Chi-Square Statistic: 10.712198008709638
P-value: 0.004719280137040844
Degrees of Freedom: 2
Expected Frequencies Table:
[[24.08421053 19.91578947]
 [19.70526316 16.29473684]
 [ 8.21052632  6.78947368]]
Reject the null hypothesis: There is a significant association between physical activity and sugary drink consumption.


## [OPTIONAL] Question 2
The following table indicates the number of 6-point scores in an American rugby match in the 1979 season.

![](table1.png)

Based on these results, we create a Poisson distribution with the sample mean parameter  = 2.435. Is there any reason to believe that at a .05 level the number of scores is a Poisson variable?
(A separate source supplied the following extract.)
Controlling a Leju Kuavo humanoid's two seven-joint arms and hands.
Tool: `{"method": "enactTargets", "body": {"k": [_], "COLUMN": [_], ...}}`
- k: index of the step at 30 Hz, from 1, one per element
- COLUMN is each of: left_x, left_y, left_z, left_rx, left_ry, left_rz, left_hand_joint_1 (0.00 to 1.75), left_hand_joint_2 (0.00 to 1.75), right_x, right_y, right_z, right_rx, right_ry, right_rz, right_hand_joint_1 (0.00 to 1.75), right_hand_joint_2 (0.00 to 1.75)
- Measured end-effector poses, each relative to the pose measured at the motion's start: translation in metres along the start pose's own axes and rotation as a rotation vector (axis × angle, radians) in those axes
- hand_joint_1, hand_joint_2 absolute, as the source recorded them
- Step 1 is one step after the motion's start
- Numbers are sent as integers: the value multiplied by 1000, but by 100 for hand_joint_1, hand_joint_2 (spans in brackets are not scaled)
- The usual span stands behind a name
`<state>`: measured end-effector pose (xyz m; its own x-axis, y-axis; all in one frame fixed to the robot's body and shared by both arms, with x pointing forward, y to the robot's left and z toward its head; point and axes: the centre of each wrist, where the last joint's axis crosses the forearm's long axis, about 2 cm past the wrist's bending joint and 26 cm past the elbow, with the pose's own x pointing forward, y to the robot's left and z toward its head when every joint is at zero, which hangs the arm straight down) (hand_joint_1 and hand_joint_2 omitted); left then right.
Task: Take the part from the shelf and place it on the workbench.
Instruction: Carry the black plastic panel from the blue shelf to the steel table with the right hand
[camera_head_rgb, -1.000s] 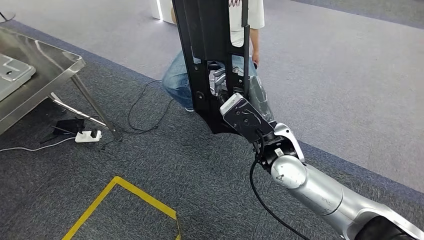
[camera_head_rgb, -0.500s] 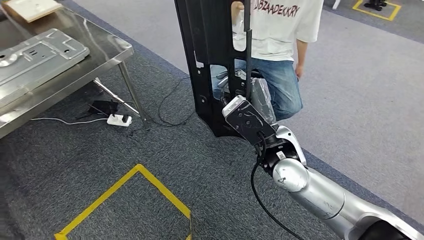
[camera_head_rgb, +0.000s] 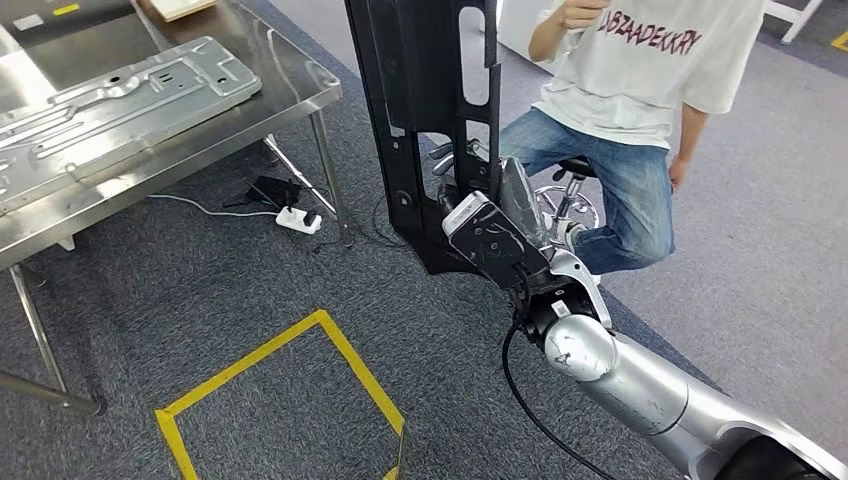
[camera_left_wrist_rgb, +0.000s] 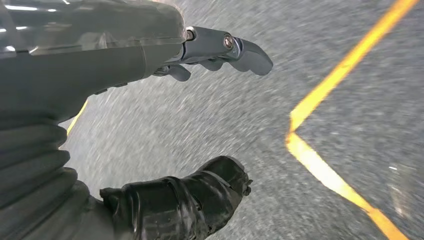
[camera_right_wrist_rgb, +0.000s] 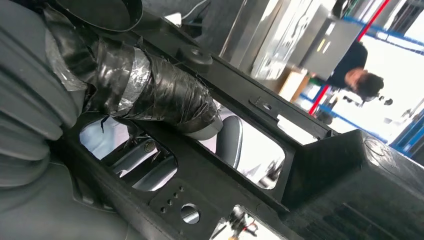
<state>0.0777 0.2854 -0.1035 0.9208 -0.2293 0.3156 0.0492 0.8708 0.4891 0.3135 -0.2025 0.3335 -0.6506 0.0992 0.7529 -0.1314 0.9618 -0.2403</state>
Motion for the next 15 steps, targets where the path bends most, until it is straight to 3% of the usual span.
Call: {"method": "enactTargets", "body": {"k": [15], "left_x": [4], "left_y": [1], "left_z": [-1], "left_rx": [2], "left_ry": [-9], "left_rz": [2], "left_hand_joint_1": [0], "left_hand_joint_2": [175], "right_x": [1], "right_y": [-1], "right_z": [0], "right_rx": [3], "right_ry": [-4], "right_rz": [5], "right_hand_joint_1": [175], "right_hand_joint_2": [175]}}
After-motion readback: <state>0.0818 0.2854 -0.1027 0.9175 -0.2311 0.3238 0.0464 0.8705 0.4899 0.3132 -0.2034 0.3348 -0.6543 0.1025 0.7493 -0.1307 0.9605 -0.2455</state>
Check [here](https://www.geeksforgeeks.org/how-to-create-a-poisson-probability-mass-function-plot-in-python/) how to create a poisson distribution and how to calculate the expected observations, using the probability mass function (pmf). 
A Poisson distribution is a discrete probability distribution. It gives the probability of an event happening a certain number of times (k) within a given interval of time or space. The Poisson distribution has only one parameter, λ (lambda), which is the mean number of events.

In [2]:
from scipy.stats import poisson, chisquare

# Given data: Number of scores and corresponding number of times
observed = [35, 99, 104, 110, 62, 25, 10, 3]  # Last value is for 7 or more scores
total_observations = 448  # Total number of observations
lambda_value = 2.435  # Given Poisson mean (lambda)

# Calculate the expected frequencies using Poisson distribution
expected = []
for i in range(7):  # For scores 0 to 6
    expected.append(poisson.pmf(i, lambda_value) * total_observations)
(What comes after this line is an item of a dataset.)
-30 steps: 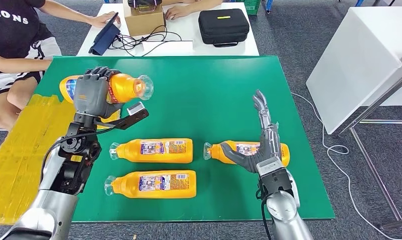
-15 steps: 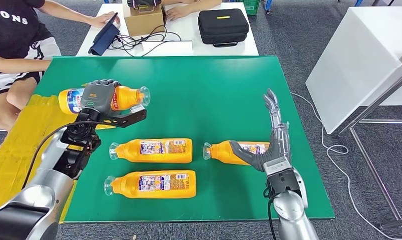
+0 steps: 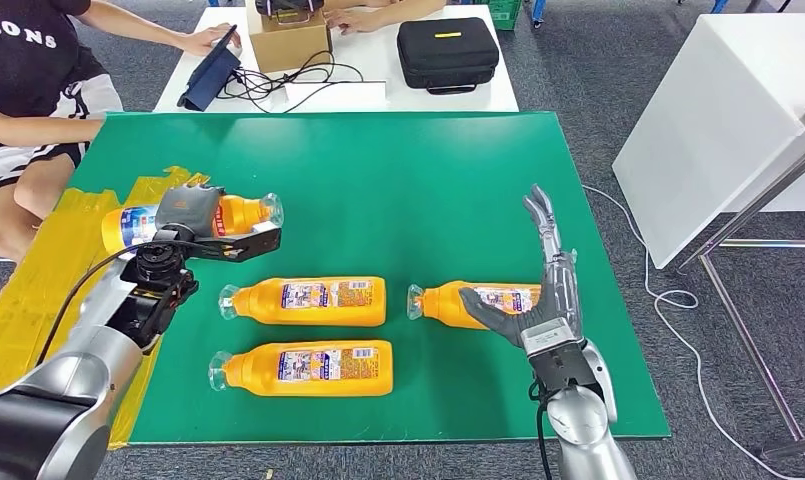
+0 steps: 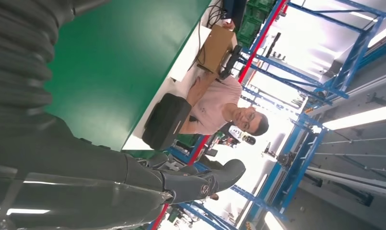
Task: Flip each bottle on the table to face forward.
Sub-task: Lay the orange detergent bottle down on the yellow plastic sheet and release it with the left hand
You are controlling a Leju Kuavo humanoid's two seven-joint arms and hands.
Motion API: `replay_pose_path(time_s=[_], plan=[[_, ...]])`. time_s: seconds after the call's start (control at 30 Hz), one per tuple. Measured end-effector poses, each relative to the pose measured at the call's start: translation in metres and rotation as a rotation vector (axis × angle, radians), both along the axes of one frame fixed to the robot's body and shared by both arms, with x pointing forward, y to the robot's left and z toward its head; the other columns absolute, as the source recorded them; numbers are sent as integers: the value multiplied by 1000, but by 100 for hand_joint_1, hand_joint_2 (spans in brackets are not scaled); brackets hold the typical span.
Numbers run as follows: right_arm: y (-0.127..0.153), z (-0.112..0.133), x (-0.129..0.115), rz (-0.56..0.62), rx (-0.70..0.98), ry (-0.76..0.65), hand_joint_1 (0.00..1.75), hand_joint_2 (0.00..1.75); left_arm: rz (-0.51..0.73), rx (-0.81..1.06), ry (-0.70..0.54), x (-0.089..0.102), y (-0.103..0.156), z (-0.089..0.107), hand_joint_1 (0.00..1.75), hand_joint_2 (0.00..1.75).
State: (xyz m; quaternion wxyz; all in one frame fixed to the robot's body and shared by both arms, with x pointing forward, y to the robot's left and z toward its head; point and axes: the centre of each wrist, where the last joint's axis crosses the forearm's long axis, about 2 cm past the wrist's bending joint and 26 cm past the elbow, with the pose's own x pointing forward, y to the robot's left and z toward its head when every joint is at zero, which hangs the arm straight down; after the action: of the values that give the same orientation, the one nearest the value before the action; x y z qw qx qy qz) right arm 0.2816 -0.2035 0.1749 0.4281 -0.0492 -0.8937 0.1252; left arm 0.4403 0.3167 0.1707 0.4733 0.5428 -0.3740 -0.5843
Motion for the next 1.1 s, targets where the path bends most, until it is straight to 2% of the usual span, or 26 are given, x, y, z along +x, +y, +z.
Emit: replay_pose_path(time_s=[0.27,0.53,0.67,0.93,1.07,1.1], plan=[[1,-2,0,-11,-11,12,0,175,117,33,154,-3,19,-20,175,175],[3,-3,-1,-15,-8,23,0,175,170,52,221,-8,26,-29,175,175],[4,-4,-1,-16,-7,30,0,175,200,57,247,-10,33,-33,1,175],[5,-6,-1,-17,-8,44,0,175,225,64,209,-14,43,-38,0,175],[5,-10,-5,-18,-9,55,0,175,229,65,202,-15,45,-40,0,0],[4,-11,-6,-18,-8,57,0,175,229,65,197,-15,45,-40,0,0]])
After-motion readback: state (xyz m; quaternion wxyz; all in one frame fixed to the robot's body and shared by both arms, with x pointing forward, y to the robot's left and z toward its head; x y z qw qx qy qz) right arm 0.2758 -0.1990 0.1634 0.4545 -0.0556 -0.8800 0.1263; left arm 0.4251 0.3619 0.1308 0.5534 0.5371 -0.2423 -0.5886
# Combine the probabilities for "7 or more" into one category
expected_7_or_more = (1 - poisson.cdf(6, lambda_value)) * total_observations
expected.append(expected_7_or_more)

# Perform the Chi-Square test
chi2_stat, p_value = chisquare(f_obs=observed, f_exp=expected)

# Output the results
print(f"Chi-Square Statistic: {chi2_stat}")
print(f"P-value: {p_value}")

# Decision based on p-value
alpha = 0.05  # 5% significance level
if p_value < alpha:
    print("Reject the null hypothesis: The data does not follow a Poisson distribution.")
else:
    print("Fail to reject the null hypothesis: The data follows a Poisson distribution.")

Chi-Square Statistic: 6.491310681109786
P-value: 0.4836889068537311
Fail to reject the null hypothesis: The data follows a Poisson distribution.